THE PROBLEM: Would you quote the material below from its first line through the line containing "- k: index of", exactly and with both ends included?

SOURCE DATA:
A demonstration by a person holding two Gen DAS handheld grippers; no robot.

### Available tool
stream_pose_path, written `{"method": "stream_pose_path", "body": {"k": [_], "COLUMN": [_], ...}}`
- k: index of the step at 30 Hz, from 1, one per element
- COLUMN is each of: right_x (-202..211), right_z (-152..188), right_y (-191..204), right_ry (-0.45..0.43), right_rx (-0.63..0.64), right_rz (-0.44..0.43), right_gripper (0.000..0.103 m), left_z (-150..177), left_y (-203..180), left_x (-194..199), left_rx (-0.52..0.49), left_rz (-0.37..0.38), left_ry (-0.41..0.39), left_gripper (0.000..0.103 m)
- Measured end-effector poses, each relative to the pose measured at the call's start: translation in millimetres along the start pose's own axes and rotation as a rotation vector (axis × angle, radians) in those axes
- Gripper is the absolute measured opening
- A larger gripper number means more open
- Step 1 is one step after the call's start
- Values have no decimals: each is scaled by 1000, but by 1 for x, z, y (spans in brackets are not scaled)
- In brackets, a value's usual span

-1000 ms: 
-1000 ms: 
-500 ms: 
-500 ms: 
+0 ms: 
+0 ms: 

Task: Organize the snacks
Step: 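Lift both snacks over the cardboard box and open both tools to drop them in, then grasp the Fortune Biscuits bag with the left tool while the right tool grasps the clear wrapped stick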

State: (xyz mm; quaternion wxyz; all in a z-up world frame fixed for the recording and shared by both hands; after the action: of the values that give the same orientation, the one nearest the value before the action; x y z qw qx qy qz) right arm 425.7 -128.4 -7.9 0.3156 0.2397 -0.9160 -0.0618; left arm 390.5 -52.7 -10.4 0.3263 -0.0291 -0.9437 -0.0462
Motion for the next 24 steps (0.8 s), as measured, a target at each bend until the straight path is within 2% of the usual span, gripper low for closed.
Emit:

EXERCISE SOLUTION:
A demonstration by a person holding two Gen DAS handheld grippers; no robot.

### Available tool
stream_pose_path, written `{"method": "stream_pose_path", "body": {"k": [_], "COLUMN": [_], ...}}`
- k: index of the step at 30 Hz, from 1, one per element

Nothing more remains in this exercise.